In 1990, Dennis Barrie, then director of the Contemporary Arts Center in Cincinnati, was accused of obscenity for displaying controversial photographs by Robert Mapplethorpe; Reisman was called as the only expert witness for the prosecution. In the previous year, Reisman had authored an editorial in The Washington Times entitled "Promoting Child Abuse as Art" which "accused Mapplethorpe of being both a Nazi and a child molester". The defense argued that she was not qualified as an art expert, but the judge allowed her to testify as a rebuttal witness. Among her credentials as a media specialist she listed: "preparation of educational videotapes and slide presentations for the Smithsonian Institution as well as having worked for Scholastic magazine, created audio-visual segments for television's Captain Kangaroo show, and did research for Attorney General Edwin Meese's commission on pornography and for the conservative American Family Association." During her testimony, Reisman did not discuss the sexually explicit content of Mapplethorpe's work, arguing instead that the five photographs were not works of art because they either did not display a human face, or, in the case of Self-Portrait, the face "... displayed no discernible emotion" and absent emotion, the placement of the photographs in a museum implied that the activities displayed were appropriate. During cross-examination by the defense on her views of homosexuality, Reisman testified that "anal sodomy is traumatically dysfunctional and is definitely associated with AIDS." She also claimed that the pictures of nude children legitimized pedophilia. The defense emphasized that Reisman's experience with art was limited to her work as a songwriter.

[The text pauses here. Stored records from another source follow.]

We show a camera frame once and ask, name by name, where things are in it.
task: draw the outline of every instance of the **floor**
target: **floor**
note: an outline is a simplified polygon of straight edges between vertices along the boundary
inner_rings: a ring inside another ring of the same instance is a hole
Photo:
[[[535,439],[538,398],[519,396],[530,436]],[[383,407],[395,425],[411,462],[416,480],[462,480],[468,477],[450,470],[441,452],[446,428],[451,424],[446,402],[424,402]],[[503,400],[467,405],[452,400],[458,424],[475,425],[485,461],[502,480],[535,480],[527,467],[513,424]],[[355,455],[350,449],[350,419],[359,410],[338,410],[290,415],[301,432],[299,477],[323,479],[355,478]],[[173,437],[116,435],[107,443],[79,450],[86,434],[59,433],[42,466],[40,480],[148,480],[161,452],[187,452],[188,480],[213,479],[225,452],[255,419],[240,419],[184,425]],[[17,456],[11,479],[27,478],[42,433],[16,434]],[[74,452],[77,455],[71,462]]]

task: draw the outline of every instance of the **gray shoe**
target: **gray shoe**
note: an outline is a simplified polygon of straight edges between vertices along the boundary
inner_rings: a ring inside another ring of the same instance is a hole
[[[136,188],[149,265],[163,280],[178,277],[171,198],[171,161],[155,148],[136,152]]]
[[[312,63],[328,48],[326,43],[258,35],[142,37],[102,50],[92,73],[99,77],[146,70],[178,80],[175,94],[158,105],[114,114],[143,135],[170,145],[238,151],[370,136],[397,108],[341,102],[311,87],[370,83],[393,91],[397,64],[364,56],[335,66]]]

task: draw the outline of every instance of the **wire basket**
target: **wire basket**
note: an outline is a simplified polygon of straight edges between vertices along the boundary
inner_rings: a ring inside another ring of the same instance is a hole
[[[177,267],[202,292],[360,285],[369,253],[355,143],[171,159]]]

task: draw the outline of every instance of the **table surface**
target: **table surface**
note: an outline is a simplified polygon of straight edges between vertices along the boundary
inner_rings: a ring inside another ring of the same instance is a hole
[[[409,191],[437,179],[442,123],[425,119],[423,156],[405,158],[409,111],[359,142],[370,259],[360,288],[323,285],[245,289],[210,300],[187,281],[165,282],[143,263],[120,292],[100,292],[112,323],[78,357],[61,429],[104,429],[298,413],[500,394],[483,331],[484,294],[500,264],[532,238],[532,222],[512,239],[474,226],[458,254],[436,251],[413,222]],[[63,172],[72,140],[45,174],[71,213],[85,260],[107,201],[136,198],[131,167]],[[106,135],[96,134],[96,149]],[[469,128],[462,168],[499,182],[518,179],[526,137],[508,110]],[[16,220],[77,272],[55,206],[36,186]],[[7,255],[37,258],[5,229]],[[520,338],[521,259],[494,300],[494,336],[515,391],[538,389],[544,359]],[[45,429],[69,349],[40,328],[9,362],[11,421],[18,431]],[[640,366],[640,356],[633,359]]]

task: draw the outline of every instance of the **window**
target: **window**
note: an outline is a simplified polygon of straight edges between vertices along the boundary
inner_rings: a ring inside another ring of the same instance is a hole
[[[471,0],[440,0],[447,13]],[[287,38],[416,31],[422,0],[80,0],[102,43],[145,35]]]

Barrie and the center were acquitted of all charges by the jury.

== Personal life ==
Reisman was the daughter of Mathew L. Gelernter and Ada née Goldberg. She married Arnold Reisman in 1955 in Los Angeles. Her family was Jewish. She died on April 9, 2021.

=== Obituaries ===

PinkNews reported on Reisman's death, describing her as an anti-LGBT+ author of bizarre research papers. The obituary noted her claims that gay people caused the rise of the Nazi Party, her assertions that allowing gay members or staff within the Boy Scouts of America would lead to sexual predation, and her contributions towards upholding anti-sodomy laws in Jamaica.

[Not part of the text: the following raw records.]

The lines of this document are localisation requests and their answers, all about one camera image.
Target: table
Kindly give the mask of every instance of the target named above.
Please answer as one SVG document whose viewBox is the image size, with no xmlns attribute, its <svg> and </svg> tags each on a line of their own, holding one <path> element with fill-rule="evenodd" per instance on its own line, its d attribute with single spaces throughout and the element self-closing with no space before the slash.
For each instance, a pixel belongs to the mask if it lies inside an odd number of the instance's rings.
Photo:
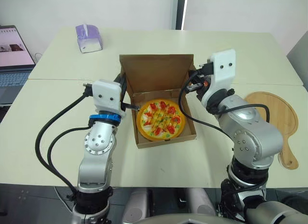
<svg viewBox="0 0 308 224">
<path fill-rule="evenodd" d="M 41 127 L 58 111 L 77 99 L 87 80 L 39 80 L 26 82 L 0 125 L 0 183 L 31 185 L 64 185 L 36 159 L 34 142 Z M 233 84 L 242 97 L 256 92 L 274 93 L 289 104 L 298 115 L 297 132 L 289 144 L 299 162 L 293 171 L 285 169 L 277 156 L 269 169 L 268 187 L 308 187 L 308 93 L 302 86 Z M 192 115 L 217 125 L 193 93 L 187 95 Z M 46 155 L 52 139 L 72 127 L 85 127 L 95 114 L 92 98 L 86 98 L 48 129 L 42 139 Z M 135 143 L 131 112 L 119 126 L 117 147 L 113 154 L 111 186 L 140 187 L 220 187 L 227 177 L 226 166 L 232 158 L 232 142 L 209 127 L 195 124 L 197 138 L 183 143 L 138 149 Z M 73 184 L 77 184 L 79 164 L 83 158 L 86 131 L 63 137 L 54 148 L 54 164 Z"/>
<path fill-rule="evenodd" d="M 236 50 L 234 83 L 303 85 L 269 33 L 100 29 L 103 50 L 82 54 L 75 28 L 63 28 L 38 62 L 30 79 L 113 80 L 119 54 L 194 54 L 196 67 L 214 52 Z"/>
</svg>

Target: tissue box
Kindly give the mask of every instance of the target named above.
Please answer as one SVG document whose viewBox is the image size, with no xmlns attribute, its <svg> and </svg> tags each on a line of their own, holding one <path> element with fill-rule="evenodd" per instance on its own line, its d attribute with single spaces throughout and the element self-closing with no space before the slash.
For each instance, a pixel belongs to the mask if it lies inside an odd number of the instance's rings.
<svg viewBox="0 0 308 224">
<path fill-rule="evenodd" d="M 76 27 L 77 41 L 82 53 L 96 52 L 103 49 L 103 42 L 98 28 L 93 25 Z"/>
</svg>

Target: tomato slice
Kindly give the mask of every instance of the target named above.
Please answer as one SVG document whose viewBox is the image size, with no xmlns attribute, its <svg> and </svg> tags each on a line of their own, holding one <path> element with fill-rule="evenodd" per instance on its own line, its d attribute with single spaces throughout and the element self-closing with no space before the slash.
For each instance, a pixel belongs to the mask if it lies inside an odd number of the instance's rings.
<svg viewBox="0 0 308 224">
<path fill-rule="evenodd" d="M 164 101 L 159 102 L 159 105 L 160 105 L 161 109 L 166 108 L 166 103 Z"/>
<path fill-rule="evenodd" d="M 168 108 L 168 113 L 175 113 L 175 107 L 174 106 L 171 106 Z"/>
<path fill-rule="evenodd" d="M 145 126 L 145 125 L 149 125 L 149 124 L 151 124 L 151 122 L 147 121 L 143 125 Z"/>
<path fill-rule="evenodd" d="M 181 122 L 181 118 L 179 116 L 175 116 L 174 118 L 172 118 L 172 121 L 179 124 Z"/>
<path fill-rule="evenodd" d="M 148 117 L 151 117 L 151 116 L 152 116 L 152 113 L 151 113 L 151 112 L 145 112 L 144 114 L 147 115 Z"/>
<path fill-rule="evenodd" d="M 162 131 L 162 128 L 158 127 L 158 128 L 154 131 L 154 135 L 157 136 L 158 134 L 160 134 L 161 131 Z"/>
<path fill-rule="evenodd" d="M 172 125 L 167 126 L 169 133 L 174 134 L 175 128 Z"/>
<path fill-rule="evenodd" d="M 151 109 L 153 109 L 153 110 L 157 109 L 157 107 L 156 107 L 156 105 L 154 103 L 150 104 L 150 106 L 151 106 Z"/>
</svg>

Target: cardboard box
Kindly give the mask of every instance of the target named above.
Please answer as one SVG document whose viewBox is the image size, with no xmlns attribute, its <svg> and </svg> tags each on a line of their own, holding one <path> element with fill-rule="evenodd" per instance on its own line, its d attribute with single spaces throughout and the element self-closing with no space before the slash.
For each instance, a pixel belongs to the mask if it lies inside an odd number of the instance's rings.
<svg viewBox="0 0 308 224">
<path fill-rule="evenodd" d="M 132 104 L 142 106 L 146 102 L 163 98 L 178 103 L 180 89 L 188 78 L 188 71 L 195 70 L 193 54 L 120 55 L 121 74 L 126 74 L 127 92 Z M 184 110 L 190 115 L 185 96 Z M 175 138 L 149 141 L 137 129 L 137 112 L 132 110 L 135 140 L 138 148 L 183 142 L 196 138 L 193 121 L 186 119 L 183 132 Z"/>
</svg>

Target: wooden pizza peel
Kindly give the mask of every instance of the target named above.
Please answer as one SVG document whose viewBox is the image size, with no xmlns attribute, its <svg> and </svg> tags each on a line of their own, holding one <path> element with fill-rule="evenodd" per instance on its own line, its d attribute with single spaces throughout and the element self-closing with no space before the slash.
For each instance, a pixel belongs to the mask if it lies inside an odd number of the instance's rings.
<svg viewBox="0 0 308 224">
<path fill-rule="evenodd" d="M 288 144 L 288 139 L 298 127 L 298 118 L 293 108 L 282 98 L 269 92 L 254 92 L 245 100 L 251 104 L 264 104 L 269 107 L 270 123 L 274 125 L 283 136 L 283 147 L 279 154 L 280 163 L 289 170 L 298 168 L 298 161 Z M 266 114 L 263 108 L 257 107 L 263 119 Z"/>
</svg>

She received praise from the John Birch Society, which stated "[...] Judith Reisman repeatedly, over the past several decades, strode into many hostile enemy camps around the world — colleges, universities, legislative bodies, media outlets — to speak truth to power and to expose vile works of darkness."

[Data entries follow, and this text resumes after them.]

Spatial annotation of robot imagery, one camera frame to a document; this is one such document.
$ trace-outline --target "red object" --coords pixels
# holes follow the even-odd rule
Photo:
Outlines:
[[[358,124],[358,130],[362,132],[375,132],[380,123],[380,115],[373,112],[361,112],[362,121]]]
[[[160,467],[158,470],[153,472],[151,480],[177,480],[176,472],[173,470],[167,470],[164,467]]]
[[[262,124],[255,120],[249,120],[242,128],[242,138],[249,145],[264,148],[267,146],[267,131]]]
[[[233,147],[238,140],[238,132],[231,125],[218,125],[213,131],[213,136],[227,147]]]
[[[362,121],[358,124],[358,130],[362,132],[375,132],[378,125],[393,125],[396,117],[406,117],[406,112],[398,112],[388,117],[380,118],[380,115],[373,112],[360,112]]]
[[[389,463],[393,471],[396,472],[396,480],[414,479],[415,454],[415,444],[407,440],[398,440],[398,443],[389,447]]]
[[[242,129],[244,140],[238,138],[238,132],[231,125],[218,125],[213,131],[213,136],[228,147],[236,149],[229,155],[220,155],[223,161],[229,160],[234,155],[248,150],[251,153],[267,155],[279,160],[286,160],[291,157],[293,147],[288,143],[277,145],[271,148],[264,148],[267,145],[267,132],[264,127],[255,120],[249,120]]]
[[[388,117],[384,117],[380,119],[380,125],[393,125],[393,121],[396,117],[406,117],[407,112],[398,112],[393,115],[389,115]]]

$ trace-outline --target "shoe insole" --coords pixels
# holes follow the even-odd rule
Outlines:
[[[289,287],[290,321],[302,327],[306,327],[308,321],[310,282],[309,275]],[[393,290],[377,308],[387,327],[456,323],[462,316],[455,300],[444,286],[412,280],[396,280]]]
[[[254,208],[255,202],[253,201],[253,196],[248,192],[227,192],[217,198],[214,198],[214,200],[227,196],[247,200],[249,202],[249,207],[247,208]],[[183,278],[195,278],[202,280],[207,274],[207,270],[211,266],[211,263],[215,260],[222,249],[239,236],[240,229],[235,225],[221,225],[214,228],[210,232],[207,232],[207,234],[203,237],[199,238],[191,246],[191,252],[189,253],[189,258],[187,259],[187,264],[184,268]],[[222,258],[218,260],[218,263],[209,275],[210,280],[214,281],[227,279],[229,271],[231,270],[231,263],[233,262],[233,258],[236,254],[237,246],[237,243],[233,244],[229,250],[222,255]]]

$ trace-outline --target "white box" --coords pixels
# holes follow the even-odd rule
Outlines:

Robert Knight said in The Washington Times that "she was cast as a careless, right-wing fanatic", was scorned even by "conservatives who were afraid of guilt by association", and that she had converted to Christianity.

==Bibliography==
- Kinsey, Sex and Fraud: The Indoctrination of a People. Judith Reisman et al.; Huntington House; Lafayette, LA (1990) ISBN 978-0-910311-20-5
- "Soft Porn" Plays Hardball: Its Tragic Effects on Women, Children and the Family. Huntington House; Lafayette, LA (1991) ISBN 978-0-910311-92-2
- Kinsey: Crimes & Consequences: The Red Queen and the Grand Scheme. The Institute for Media Education; Crestwood, KY (1998) ISBN 978-0-9666624-1-2
- Kinsey's Attic: The Shocking Story of How One Man's Sexual Pathology Changed the World. Cumberland House Publishing (2006) ISBN 978-1-58182-460-5
- Sexual Sabotage: How One Mad Scientist Unleashed a Plague of Corruption and Contagion on America. WND Books (2010) ISBN 978-1-935071-85-3
- Her commentaries were featured in Salvo.
- Some of Reisman's research can be found at Research Gate.
- Francoeur, Robert T. (1992, July). Kinsey forty years later part I: attacks on Kinsey. Penthouse forum. 48+.
- Francoeur, Robert T. (1992, August). Kinsey forty years later part II: the need to update. Penthouse forum. 48-53.
- Francoeur, Robert T. (1992, September). Kinsey forty years later part III: prude with a purpose. Penthouse forum. 48-52.